Likewise, sqleet does not offer an iOS version either, but compiling a custom SQLite3 with sqleet encryption support for iOS is a straightforward task (e.g., compile switflyfalling/SQLiteLib with sqleet release amalgamation instead of the SQLite3 amalgamation). Moreover, iOS apps with an encrypted WAL-journaled SQLite3 database in a shared data container are terminated when sent to the background (see sqlcipher/sqlcipher#255, TN2408 and TN2151 for more information). A common workaround is to leave the first 32 bytes of the database file unencrypted so that iOS recognizes the file as a regular WAL-journaled SQLite3 database and does not terminate the app. Thus, an iOS-compatible sqleet database can be created with the following URI settings:

[sqleet]% ./sqleet 'file:ios.db?key=swordfish&salt=SodiumChloride42&header=SQLite%20format%203&skip=32'
SQLite version 3.28.0 2019-04-16 19:49:53
Enter ".help" for usage hints.
sqlite> CREATE TABLE f(x,y);
sqlite> .quit
[sqleet]% xxd secrets.db | head -n5
00000000: 5351 4c69 7465 2066 6f72 6d61 7420 3300  SQLite format 3.
00000010: 1000 0101 2040 2020 0000 0001 0000 0002  .... @  ........
00000020: 4640 824c 703e 3f72 dffc 3a19 23a6 c964  F@.Lp>?r..:.#..d
00000030: a1b3 abf0 8f3c 996f 0eb8 c665 afe1 0d72  .....<.o...e...r
00000040: b864 57f7 2492 8c31 6398 61d0 5d49 5a28  .dW.$..1c.a.]IZ(

Versioning scheme

sqleet releases follow a perverse form of semantic versioning which requires some explanation. Major version number increments indicate compatibility breaks as usual, but the minor and patch version numbers match the targeted SQLite3 version. For instance, sqleet v0.25.1 corresponds to SQLite v3.25.1. Although the target SQLite3 version is the primarily supported, sqleet is typically forward and backward compatible across different SQLite3 versions without any changes to the code.

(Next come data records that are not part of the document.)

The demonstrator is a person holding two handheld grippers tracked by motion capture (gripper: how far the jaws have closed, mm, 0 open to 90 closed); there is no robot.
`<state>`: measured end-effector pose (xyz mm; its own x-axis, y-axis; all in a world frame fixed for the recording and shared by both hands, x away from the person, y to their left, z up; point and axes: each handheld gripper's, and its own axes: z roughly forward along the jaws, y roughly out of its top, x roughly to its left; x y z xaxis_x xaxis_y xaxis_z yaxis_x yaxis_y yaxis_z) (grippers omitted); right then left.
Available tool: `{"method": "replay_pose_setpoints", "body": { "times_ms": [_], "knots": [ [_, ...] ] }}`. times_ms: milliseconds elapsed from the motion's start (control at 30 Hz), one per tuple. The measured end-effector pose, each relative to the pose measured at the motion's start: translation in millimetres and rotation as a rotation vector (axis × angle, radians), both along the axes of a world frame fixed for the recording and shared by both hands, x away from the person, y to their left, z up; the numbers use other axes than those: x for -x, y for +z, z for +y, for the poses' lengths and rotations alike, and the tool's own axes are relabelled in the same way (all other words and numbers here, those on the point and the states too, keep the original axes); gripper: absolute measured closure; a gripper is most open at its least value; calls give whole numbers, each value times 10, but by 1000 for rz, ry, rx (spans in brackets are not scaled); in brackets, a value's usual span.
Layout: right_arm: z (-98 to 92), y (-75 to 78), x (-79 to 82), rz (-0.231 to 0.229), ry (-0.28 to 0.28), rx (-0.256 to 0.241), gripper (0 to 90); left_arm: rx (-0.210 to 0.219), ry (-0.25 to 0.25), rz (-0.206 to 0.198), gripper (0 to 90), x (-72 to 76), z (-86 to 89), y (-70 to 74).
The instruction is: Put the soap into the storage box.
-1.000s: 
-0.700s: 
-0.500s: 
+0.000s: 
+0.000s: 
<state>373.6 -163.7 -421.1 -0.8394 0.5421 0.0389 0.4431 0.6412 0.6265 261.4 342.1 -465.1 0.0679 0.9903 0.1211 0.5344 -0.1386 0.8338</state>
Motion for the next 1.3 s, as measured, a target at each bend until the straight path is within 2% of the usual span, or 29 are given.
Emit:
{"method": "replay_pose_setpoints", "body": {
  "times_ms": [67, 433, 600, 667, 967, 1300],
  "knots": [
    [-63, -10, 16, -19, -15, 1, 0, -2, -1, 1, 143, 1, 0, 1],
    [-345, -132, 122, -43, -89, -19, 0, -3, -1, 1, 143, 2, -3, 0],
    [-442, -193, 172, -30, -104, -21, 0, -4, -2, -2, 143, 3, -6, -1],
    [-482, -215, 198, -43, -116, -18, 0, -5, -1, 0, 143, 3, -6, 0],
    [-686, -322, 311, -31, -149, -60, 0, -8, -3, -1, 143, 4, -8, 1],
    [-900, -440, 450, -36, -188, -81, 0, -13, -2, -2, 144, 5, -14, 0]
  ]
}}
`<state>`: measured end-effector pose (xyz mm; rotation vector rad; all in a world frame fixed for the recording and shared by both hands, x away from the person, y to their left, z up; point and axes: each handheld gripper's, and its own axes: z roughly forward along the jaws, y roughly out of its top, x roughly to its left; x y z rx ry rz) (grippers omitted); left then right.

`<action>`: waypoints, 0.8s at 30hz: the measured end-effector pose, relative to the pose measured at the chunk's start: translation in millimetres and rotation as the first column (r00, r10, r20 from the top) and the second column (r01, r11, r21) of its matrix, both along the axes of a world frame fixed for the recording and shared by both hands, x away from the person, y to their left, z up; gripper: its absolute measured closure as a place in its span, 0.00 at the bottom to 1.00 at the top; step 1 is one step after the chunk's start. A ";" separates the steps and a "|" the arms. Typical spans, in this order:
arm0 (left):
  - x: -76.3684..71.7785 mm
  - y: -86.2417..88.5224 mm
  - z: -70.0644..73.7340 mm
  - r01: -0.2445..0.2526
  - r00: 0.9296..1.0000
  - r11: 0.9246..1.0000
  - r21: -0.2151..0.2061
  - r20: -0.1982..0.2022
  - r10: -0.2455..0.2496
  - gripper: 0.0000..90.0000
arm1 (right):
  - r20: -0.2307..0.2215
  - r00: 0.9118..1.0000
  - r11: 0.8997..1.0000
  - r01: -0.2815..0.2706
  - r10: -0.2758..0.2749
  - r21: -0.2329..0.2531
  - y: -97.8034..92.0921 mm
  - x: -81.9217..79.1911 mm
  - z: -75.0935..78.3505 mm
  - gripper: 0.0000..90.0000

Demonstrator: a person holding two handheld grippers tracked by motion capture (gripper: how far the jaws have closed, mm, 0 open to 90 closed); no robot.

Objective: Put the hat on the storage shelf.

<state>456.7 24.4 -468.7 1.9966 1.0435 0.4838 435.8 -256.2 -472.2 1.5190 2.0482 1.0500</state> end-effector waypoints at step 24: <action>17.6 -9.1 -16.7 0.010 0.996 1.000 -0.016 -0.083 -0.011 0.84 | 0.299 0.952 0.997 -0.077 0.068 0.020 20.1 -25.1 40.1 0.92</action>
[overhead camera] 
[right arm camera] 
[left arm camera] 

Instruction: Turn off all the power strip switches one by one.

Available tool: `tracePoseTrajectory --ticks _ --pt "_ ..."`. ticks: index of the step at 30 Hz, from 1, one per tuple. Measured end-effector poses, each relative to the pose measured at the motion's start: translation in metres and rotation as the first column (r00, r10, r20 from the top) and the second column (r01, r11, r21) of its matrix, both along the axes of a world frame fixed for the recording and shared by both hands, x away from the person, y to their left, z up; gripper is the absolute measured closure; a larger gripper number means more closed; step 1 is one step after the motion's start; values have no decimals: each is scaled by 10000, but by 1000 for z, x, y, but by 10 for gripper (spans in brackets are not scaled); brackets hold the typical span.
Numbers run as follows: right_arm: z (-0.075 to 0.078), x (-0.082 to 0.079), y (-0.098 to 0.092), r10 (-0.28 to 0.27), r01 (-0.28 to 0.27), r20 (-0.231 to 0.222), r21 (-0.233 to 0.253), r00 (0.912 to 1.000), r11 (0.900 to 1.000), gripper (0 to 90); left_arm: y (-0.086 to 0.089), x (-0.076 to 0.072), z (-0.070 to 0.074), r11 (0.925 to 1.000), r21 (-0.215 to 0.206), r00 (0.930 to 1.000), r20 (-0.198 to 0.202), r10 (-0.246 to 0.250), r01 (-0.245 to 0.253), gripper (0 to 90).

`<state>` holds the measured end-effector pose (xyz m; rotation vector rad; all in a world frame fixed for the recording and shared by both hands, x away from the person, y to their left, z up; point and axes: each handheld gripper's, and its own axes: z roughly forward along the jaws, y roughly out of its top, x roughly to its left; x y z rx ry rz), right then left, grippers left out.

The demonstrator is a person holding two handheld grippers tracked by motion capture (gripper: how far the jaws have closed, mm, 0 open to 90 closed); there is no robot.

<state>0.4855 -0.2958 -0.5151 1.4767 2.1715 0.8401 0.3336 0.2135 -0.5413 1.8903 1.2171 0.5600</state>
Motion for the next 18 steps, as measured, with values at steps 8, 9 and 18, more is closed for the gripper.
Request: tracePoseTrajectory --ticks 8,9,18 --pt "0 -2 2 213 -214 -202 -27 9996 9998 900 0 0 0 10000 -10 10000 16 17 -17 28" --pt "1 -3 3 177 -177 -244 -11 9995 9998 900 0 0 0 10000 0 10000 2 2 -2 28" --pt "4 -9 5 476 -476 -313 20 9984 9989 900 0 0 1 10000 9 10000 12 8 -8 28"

As a corollary, sqleet releases are published whenever a new SQLite3 version is released. A new sqleet release thus does not necessarily include bug fixes or new features (except updated SQLite3 version) if there has been no commits to sqleet master branch since the previous SQLite3 release. Releases page contains a changelog for each sqleet release version.


Like SQLite3, sqleet has been released in the public domain (specifically, under the UNLICENSE license). In other words, feel free to do whatever the fuck you want to with the code. In the unlikely case that your country's legal system is broken with respect to public domain software, contact for a custom-licensed version.